_TRY IT_
Retype the listing below exactly, beginning at the line that contains "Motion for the" and ending with its last line.

_INFORMATION SHOWN_
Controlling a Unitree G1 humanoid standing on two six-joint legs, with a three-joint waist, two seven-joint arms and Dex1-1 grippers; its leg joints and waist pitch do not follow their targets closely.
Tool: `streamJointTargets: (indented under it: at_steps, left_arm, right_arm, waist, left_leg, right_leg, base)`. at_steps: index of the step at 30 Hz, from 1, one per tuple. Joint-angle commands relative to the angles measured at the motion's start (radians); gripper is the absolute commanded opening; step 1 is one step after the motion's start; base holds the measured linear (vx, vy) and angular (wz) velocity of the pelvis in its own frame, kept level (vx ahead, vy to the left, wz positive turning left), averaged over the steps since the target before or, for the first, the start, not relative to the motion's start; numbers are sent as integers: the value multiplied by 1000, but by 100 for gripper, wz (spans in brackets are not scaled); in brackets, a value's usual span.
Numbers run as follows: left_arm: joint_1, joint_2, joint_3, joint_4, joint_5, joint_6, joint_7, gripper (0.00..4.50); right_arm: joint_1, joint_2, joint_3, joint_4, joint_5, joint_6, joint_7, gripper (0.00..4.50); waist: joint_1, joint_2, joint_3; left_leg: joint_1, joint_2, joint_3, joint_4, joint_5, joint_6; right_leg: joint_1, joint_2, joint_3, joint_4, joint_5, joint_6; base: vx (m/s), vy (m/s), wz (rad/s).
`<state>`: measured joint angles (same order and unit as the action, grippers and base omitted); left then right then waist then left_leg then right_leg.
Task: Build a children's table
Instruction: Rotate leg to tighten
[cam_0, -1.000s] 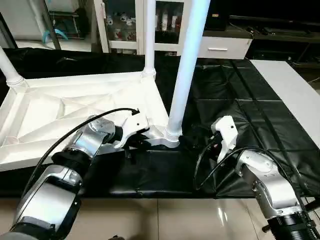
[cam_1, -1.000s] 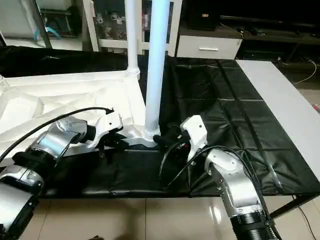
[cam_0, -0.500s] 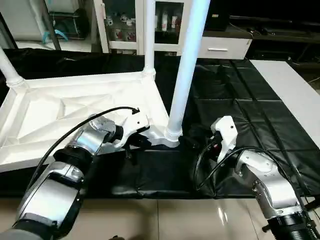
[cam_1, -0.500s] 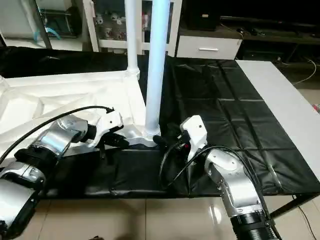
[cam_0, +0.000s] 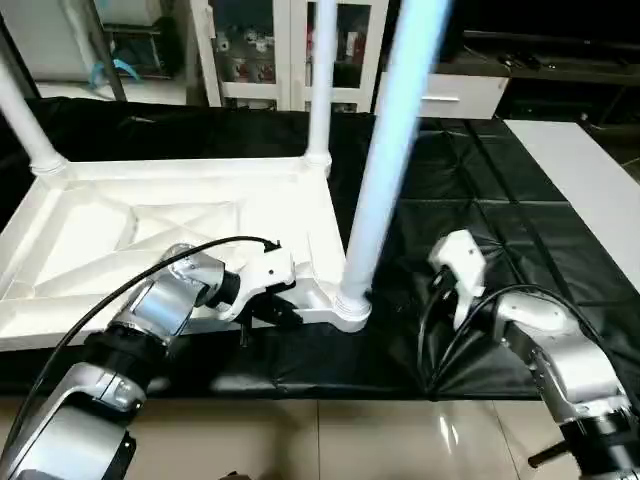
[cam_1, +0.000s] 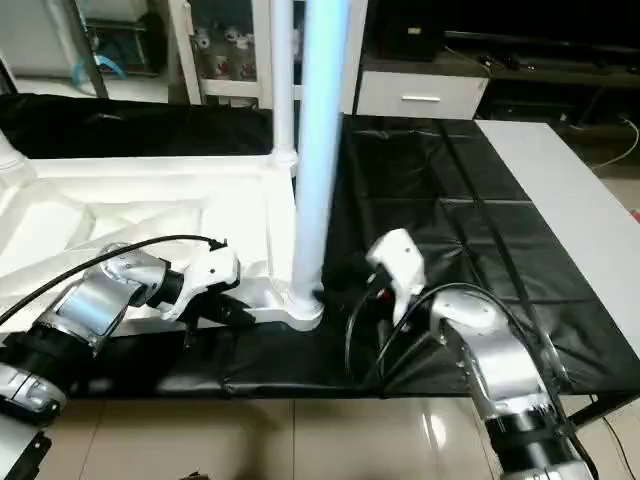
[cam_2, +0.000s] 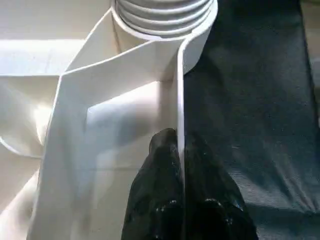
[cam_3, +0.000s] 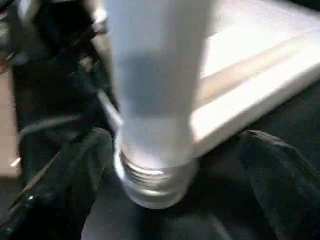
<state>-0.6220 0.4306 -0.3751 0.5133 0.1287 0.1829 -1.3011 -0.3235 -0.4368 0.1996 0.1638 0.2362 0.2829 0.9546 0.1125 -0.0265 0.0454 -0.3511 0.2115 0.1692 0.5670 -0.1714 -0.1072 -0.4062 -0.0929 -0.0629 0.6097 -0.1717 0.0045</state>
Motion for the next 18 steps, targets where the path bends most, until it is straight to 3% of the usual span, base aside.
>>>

_RESPONSE_
Motion for the next 18 steps, targets where the path bends most, until it is straight to 3% of the usual span, base aside.
>>>

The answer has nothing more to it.